**EXERCISE OBJECTIVE:** For the entries below, print exactly the lines between the line holding "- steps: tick" and the line holding "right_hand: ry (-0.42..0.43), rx", inclusive, and nothing else.

——————————

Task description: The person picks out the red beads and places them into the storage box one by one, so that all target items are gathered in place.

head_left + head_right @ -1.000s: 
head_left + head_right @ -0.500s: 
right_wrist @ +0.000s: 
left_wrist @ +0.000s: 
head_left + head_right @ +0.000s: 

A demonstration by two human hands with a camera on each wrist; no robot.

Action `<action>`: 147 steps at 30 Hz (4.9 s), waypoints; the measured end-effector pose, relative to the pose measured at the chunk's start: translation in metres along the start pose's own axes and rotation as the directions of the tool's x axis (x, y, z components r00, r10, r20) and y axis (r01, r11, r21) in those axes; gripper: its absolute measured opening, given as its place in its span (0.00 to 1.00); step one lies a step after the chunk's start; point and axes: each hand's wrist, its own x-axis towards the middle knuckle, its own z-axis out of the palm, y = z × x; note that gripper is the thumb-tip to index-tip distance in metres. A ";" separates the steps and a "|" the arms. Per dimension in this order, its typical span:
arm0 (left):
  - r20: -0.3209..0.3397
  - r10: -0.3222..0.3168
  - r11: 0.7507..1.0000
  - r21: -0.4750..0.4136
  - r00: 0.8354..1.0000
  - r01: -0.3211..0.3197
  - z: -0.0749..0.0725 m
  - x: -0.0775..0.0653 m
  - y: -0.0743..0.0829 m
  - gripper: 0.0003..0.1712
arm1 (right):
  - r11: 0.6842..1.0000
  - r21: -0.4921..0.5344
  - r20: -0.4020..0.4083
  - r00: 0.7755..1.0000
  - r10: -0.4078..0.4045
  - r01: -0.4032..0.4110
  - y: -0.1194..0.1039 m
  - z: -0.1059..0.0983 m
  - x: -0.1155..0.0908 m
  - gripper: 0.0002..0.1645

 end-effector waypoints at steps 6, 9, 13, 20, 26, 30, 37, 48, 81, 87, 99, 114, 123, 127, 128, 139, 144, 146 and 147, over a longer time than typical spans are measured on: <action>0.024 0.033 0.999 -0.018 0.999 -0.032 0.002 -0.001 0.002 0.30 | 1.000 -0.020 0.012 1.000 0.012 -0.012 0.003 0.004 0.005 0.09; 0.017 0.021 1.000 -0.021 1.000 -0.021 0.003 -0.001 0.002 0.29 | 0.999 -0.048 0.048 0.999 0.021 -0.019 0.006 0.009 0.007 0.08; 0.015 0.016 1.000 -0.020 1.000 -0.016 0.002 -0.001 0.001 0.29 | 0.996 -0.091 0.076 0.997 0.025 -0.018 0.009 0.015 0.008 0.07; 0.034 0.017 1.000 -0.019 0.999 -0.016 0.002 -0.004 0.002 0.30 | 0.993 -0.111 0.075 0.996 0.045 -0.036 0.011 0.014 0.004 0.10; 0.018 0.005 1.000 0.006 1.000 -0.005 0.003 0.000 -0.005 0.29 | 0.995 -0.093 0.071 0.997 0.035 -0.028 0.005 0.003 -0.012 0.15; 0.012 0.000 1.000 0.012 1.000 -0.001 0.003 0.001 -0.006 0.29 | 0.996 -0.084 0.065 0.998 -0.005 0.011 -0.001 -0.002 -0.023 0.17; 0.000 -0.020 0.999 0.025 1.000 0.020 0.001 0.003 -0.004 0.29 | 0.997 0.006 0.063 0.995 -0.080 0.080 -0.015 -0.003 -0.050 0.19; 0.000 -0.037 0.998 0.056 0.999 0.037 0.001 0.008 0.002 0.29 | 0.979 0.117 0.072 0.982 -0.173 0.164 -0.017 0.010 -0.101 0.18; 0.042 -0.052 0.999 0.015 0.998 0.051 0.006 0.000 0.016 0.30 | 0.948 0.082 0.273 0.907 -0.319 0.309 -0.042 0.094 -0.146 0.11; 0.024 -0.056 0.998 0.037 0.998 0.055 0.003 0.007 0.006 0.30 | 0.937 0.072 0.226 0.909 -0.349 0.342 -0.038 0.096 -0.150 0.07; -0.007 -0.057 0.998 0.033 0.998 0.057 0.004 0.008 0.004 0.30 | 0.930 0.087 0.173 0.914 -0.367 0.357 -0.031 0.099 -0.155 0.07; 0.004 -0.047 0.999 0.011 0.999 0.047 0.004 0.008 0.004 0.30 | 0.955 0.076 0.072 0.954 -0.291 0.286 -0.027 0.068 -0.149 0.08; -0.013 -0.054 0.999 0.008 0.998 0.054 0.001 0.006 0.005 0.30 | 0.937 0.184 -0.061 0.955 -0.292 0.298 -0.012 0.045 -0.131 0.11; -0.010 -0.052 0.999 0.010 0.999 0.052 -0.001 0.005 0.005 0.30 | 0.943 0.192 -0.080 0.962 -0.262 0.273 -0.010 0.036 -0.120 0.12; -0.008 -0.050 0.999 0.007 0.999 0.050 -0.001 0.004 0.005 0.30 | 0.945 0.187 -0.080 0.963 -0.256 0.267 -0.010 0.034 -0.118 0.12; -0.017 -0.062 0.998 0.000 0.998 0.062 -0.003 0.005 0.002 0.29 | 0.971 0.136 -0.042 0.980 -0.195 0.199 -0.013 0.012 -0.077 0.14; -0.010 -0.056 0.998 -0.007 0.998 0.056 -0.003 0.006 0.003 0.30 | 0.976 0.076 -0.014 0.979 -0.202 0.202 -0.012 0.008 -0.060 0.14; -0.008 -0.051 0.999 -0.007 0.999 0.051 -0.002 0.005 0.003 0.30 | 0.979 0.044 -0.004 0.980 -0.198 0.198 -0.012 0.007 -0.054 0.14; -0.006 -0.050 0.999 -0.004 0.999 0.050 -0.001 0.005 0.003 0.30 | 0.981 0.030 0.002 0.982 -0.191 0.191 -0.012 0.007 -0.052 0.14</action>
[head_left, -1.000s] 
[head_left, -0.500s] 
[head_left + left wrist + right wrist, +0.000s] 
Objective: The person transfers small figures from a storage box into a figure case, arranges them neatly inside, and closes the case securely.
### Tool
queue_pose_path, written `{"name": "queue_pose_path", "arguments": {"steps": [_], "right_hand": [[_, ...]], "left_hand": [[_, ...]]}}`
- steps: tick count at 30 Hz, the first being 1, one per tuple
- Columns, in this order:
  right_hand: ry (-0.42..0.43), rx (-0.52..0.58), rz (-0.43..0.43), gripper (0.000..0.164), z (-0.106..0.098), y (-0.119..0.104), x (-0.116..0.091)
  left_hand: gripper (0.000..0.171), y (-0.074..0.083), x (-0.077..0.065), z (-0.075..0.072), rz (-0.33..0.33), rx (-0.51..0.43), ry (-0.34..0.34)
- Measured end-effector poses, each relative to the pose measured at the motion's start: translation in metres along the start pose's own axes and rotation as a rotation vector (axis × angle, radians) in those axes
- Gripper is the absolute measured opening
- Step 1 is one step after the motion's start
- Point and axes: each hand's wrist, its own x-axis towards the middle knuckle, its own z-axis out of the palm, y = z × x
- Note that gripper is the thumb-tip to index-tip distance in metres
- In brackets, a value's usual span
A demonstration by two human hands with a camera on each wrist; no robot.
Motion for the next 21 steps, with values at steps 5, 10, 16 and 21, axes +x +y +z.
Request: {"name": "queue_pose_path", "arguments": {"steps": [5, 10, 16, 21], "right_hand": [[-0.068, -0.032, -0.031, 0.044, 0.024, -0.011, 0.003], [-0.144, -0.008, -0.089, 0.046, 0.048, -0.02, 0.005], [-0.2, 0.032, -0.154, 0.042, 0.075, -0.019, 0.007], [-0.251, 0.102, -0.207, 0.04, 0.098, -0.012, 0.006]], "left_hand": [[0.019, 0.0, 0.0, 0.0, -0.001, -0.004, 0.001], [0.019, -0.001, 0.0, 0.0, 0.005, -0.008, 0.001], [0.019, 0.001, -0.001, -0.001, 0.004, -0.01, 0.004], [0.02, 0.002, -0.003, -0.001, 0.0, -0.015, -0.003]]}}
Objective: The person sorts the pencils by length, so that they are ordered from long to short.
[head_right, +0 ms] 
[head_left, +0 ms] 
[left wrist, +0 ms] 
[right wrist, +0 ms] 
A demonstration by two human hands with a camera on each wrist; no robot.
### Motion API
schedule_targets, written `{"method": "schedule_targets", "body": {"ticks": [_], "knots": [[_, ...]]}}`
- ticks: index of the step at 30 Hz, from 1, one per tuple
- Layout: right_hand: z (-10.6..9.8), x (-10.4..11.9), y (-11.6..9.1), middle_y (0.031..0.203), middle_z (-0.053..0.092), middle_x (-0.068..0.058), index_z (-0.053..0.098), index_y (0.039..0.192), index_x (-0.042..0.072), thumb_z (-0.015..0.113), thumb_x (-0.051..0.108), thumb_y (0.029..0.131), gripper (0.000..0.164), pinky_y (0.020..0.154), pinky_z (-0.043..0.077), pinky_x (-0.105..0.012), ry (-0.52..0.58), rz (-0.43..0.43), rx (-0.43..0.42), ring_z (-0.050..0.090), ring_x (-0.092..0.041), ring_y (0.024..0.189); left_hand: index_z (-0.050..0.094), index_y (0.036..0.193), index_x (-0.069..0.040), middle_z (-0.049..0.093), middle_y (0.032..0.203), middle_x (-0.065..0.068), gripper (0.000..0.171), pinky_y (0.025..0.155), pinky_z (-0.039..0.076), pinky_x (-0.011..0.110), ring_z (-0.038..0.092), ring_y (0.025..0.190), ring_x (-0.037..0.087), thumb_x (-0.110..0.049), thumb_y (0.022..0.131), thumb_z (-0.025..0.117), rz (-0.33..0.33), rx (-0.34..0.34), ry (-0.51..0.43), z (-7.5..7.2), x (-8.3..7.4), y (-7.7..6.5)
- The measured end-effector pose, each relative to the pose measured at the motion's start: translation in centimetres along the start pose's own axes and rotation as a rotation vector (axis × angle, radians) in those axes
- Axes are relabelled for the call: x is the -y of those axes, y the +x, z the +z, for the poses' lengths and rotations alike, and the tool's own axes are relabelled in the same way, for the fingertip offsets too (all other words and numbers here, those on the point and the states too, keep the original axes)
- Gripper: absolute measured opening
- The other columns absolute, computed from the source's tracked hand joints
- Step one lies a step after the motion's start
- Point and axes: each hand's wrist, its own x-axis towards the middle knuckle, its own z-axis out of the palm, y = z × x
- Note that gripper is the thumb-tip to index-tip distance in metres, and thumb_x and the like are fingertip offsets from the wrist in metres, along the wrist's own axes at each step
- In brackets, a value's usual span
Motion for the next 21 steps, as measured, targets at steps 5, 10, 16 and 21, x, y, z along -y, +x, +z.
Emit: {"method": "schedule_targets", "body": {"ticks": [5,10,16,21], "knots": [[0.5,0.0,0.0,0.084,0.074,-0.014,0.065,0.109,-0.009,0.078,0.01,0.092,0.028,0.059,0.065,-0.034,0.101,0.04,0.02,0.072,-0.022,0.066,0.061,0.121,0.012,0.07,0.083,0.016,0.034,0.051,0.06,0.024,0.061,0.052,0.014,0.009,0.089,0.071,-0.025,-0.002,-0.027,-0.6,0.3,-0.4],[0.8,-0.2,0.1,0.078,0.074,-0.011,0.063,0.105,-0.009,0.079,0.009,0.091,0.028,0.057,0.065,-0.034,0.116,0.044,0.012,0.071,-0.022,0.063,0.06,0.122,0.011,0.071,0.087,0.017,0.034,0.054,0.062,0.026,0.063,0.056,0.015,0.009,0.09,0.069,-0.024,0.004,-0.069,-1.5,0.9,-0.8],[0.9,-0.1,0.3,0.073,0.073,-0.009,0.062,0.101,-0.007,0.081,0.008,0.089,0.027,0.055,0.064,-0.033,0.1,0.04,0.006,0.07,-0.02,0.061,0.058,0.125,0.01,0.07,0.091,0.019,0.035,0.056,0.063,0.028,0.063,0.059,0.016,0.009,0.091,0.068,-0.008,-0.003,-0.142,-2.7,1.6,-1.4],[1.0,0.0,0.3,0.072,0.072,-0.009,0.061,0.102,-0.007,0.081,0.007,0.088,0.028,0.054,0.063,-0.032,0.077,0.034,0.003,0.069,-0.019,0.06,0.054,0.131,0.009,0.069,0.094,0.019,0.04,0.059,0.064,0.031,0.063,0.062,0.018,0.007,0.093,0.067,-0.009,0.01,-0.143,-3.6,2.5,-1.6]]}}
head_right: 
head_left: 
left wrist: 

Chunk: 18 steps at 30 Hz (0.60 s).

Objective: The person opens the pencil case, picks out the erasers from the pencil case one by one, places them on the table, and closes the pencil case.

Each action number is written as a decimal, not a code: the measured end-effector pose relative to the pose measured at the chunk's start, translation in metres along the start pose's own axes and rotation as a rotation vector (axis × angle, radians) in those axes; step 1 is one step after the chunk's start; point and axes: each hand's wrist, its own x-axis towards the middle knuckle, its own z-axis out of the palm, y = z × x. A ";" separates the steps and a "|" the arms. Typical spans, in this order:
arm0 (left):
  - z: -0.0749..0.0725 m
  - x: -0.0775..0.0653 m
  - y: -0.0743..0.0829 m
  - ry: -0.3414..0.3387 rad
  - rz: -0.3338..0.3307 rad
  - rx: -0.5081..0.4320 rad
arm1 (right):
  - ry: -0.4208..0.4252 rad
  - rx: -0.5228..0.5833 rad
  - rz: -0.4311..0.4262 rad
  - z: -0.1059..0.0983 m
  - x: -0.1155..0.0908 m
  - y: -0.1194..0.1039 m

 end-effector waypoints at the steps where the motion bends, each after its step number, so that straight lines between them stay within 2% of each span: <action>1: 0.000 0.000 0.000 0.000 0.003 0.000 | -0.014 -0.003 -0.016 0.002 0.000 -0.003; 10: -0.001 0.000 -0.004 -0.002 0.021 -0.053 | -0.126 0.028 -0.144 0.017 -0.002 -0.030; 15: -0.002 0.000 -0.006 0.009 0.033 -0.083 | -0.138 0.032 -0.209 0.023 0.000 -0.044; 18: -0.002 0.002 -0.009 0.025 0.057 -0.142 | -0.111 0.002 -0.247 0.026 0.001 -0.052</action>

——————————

**SOLUTION FOR THIS TASK:**
- steps: tick count at 30 Hz, the first being 1, one per tuple
- Columns, in this order:
  right_hand: ry (-0.42..0.43), rx (-0.52..0.58), rz (-0.43..0.43), gripper (0.000..0.164), z (-0.106..0.098), y (-0.119..0.104), x (-0.116..0.091)

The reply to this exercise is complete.